[pg!134] — Con che ardore ne parla! — esclamò la signora Eleonora, che si sentiva scossa a suo malgrado da quella foga eloquente.

— È l'ardore con cui va difesa e sostenuta la causa della verità. Ne intenda l'accento, mia buona signora. Ella ha senno e prudenza; non creda niente. Mia moglie ha raccattato ciarle d'invidiosi, e, senza pensarci più che tanto, le ha riferite. Che follia! l'Aldini indegno!... Non creda niente, e dica alla cara Margherita di non creder niente neppur lei. Del carattere di Filippo Aldini, del suo modo di vivere, della sua fortuna, non grande, ma neppur disprezzabile, possono prendere informazioni da altri, se la mia testimonianza non basta. No? l'accolga adunque piena ed intiera; è quella di un uomo d'onore. Che interesse avrei io a mentire? L'Aldini non mi può certo far ricco. Ciò che io valgo in piazza lo sa benissimo il signor Anselmo, con cui ho relazioni d'affari da dieci e più anni, con cui ho tante operazioni in corso, ad utile suo non meno che mio! —

La signora Eleonora fu sollecita a chetarlo e colla voce e col gesto.

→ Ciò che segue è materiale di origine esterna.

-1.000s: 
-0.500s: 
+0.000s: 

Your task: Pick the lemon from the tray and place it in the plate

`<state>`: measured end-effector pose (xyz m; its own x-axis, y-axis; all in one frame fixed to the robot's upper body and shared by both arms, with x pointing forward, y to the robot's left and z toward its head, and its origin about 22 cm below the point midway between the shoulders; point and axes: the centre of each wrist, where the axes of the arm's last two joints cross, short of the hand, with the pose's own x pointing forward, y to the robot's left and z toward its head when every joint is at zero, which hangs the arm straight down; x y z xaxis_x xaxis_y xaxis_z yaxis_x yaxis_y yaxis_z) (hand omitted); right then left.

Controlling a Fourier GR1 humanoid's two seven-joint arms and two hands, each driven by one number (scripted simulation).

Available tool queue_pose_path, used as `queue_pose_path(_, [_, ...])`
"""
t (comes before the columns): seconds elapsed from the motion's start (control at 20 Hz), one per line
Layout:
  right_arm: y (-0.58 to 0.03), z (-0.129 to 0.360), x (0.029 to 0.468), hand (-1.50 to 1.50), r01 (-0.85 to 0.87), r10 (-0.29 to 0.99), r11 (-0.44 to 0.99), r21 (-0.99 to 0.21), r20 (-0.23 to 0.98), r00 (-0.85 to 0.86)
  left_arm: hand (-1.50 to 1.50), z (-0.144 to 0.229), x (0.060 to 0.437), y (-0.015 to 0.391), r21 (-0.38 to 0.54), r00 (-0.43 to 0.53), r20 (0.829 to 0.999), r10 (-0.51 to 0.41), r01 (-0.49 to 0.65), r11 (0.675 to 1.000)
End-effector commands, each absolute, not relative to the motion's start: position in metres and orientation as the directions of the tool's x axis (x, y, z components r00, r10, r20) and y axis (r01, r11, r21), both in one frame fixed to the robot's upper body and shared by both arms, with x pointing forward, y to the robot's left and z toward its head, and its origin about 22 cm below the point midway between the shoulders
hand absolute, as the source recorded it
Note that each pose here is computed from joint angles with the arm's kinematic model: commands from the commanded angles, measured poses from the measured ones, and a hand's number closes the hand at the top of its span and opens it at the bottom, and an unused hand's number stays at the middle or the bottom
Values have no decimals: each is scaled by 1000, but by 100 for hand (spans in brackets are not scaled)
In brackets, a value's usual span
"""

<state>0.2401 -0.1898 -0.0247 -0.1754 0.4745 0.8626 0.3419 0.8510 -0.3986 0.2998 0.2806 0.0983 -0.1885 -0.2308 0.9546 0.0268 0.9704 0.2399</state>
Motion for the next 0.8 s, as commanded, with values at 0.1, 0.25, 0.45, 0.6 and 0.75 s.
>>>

— Ma non si riscaldi per questo, signor Zuliani. Ella ora mi fa pena, lasciandomi credere che le mie parole contenessero qualche allusione amara per Lei. Non ho messa in dubbio la sua probità, la nobiltà del suo carattere. Son madre, ecco tutto; e forse ho dato corpo alle ombre. Ella mi giura che il conte Aldini è degno di Margherita; si figuri come son lieta di crederlo! E se sarà destinato in cielo, se Anselmo vorrà, non sarò io quella che farò il menomo ostacolo. Sappia bene, signor [pg!135] Raimondo, che il conte Aldini, a Lei tanto caro, io l'ho per così e per così. —

E tutta commossa, parlando, la buona signora faceva colla mano distesa una gran croce di Sant'Andrea sovra il petto. Raimondo afferrò quella mano e la baciò con devozione d'animo grato.

— Dunque, — ripigliò ella, conchiudendo, — crederò a Lei. E dirò a Margherita di credere con me. Oramai non si può, non si deve tacerle più nulla. —

Raimondo se ne partì consolato, e la signora Eleonora si mosse per recarsi nella camera di sua figlia. Ma non andò oltre la camera attigua al salotto, che era la sua. Margherita era là, dietro l'uscio, inviluppata nel suo accappatoio, ancora un po' tremante per un resto di febbre, ma cogli occhi scintillanti di gioia.

— Ah, che follìa! — disse la signora Eleonora, stringendosela al cuore, e cercando di ricondurla presto al suo letto.

— Mamma, perdonami! Ieri ho dovuto sentire per forza; parlava tanto alto, quella signora! Oggi, ho voluto; non potevo resistere: avrei avuto più febbre, a restare laggiù nel mio letto. Ma sono forte, sai; non mi sento più nulla.

— Più nulla! più nulla! e ti brucia ancora la pelle; — replicò la mamma, traendola via. — Presto a letto, e discorreremo. Hai sentito, del resto; il signor Zuliani parla con molta sincerità; è un uomo d'onore, e gli credo.